Long-term targets: analysts still watch 80,000–100,000+ USD for 2026 if the cycle resumes, considering halving absorption, institutional adoption, and dollar weakness trends. Negative scenario: prolonged correction into late 2026, after historic 12-13 month bear cycles from October 2025 peak (~126K USD.
Key market watchpoints:
ETF net flows
On-chain distribution trends
Futures funding rates and CFTC position reports
5️⃣ Key points for traders and analysts
The real edge isn’t in chasing rumors — focus on market structure.
Understand ETF creation/redemption mechanisms and intra-day hedging flows.
Monitor derivatives positions and funding rates.
Identify liquidity windows — U.S. market open is a high-variance zone.
Follow long-term holder behavior and macro capital flows for meaningful signals.
Lesson: structure > rumor. Always.
6️⃣ The broader context
Bitcoin is evolving. Institutional flows, ETF facilitators, and global liquidity create narrower spreads and greater depth, but also generate intra-day noise.
Intra-day volatility like “10 a.m. discharge” is mostly amplified noise, not a coordinated attack.

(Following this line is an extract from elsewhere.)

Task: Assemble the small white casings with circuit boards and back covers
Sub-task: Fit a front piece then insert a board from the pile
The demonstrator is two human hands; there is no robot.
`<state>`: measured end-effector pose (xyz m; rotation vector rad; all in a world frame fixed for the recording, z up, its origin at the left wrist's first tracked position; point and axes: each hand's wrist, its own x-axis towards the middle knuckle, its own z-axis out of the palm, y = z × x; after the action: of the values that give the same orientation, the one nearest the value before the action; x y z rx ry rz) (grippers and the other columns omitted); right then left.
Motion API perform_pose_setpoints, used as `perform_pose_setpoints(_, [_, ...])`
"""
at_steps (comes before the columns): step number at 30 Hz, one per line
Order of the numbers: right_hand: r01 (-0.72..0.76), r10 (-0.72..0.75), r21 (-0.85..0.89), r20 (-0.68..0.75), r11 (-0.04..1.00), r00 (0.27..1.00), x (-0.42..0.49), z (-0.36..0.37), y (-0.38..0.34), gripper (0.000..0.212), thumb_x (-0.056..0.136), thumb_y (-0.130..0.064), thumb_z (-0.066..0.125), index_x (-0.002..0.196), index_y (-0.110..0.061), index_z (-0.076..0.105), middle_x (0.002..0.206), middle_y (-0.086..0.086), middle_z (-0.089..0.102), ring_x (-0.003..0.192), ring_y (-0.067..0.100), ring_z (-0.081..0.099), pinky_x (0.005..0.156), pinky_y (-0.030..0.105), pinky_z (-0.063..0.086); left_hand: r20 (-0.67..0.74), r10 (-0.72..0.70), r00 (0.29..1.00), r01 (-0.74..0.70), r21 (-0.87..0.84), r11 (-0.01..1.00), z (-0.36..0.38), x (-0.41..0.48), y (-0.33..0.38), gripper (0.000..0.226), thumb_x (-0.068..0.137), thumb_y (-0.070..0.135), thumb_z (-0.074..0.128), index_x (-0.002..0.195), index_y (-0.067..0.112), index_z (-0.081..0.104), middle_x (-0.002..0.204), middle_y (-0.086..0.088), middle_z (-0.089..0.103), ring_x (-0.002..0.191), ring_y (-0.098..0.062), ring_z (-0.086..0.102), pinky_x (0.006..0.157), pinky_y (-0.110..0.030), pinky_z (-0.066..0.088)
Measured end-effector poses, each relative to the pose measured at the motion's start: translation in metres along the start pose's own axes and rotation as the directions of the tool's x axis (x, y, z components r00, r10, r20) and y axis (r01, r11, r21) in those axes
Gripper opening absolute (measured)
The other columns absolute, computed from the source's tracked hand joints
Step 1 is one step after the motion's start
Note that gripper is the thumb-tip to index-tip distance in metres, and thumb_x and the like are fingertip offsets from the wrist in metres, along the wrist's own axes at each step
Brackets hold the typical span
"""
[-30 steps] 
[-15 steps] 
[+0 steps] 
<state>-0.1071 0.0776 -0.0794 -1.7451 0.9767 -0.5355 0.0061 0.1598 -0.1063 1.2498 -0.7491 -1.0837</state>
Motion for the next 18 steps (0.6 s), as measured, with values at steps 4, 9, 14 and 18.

Traders and institutions should leverage data-driven insights rather than social media speculation.
7️⃣ Summary
The story illustrates how the true market structure can be misinterpreted as manipulation:
Short-term volatility? Amplified by institutional ETF flows.
Ongoing suppression by a single firm? Unlikely in the deep, global Bitcoin market.
The real opportunity lies in analyzing structure, liquidity, flows, and derivatives, not chasing conspiracy theories.
Bitcoin is evolving: more integration with traditional finance → narrower spreads → greater liquidity → increased intra-day complexity. “10 a.m. discharge” is mostly timing noise amplified by social reactions, not a coordinated attack.